[TASK TO CARRY OUT]
Beginning at the line that contains "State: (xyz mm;", reproduce every line to the end of the material without changing any of them.

--------------------------------------------------

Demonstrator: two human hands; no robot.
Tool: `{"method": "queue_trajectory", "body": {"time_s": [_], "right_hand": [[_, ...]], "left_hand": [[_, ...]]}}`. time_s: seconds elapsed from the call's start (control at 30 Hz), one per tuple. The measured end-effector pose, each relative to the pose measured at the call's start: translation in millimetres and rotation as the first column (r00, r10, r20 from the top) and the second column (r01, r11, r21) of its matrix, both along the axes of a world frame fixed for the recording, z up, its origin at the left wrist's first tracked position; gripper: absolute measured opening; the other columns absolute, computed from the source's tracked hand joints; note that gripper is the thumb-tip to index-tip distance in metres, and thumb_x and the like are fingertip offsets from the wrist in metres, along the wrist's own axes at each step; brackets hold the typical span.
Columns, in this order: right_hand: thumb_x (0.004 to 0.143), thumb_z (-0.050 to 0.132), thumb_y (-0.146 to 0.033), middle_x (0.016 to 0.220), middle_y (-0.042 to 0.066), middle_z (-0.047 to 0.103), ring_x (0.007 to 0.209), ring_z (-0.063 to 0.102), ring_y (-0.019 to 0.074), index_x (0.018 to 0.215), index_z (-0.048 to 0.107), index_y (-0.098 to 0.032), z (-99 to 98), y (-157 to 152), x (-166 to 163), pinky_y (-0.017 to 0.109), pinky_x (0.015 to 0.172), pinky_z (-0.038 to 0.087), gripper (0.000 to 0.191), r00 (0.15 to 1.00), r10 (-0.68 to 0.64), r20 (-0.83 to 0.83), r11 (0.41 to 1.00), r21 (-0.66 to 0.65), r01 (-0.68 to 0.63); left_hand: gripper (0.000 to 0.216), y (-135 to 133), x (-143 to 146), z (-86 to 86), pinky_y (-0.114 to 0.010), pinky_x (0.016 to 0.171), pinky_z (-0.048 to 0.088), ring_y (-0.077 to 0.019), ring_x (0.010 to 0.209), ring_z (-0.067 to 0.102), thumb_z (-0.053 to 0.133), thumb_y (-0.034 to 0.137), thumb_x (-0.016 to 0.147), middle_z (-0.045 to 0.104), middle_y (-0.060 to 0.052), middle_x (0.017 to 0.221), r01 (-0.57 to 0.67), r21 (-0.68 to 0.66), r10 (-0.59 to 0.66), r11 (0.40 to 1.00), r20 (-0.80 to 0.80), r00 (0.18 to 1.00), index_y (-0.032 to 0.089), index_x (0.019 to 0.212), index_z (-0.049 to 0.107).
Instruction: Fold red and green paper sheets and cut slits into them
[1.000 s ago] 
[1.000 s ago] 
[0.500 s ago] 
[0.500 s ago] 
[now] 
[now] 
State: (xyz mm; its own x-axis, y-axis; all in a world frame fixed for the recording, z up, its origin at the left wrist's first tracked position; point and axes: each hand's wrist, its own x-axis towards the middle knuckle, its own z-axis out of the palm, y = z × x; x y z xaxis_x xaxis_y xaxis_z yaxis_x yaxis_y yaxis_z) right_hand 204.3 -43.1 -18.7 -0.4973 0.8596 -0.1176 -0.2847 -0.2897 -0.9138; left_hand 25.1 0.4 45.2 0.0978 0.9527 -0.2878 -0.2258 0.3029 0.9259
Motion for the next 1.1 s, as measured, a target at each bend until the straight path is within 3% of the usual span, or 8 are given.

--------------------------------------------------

[REPLY TO THE EXERCISE]
State: (xyz mm; its own x-axis, y-axis; all in a world frame fixed for the recording, z up, its origin at the left wrist's first tracked position; point and axes: each hand's wrist, its own x-axis towards the middle knuckle, its own z-axis out of the palm, y = z × x; x y z xaxis_x xaxis_y xaxis_z yaxis_x yaxis_y yaxis_z) right_hand 204.3 -43.1 -18.7 -0.4973 0.8596 -0.1176 -0.2847 -0.2897 -0.9138; left_hand 25.1 0.4 45.2 0.0978 0.9527 -0.2878 -0.2258 0.3029 0.9259
Motion for the next 1.1 s, as measured, a target at each bend until the straight path is within 3% of the usual span, or 8 are given.

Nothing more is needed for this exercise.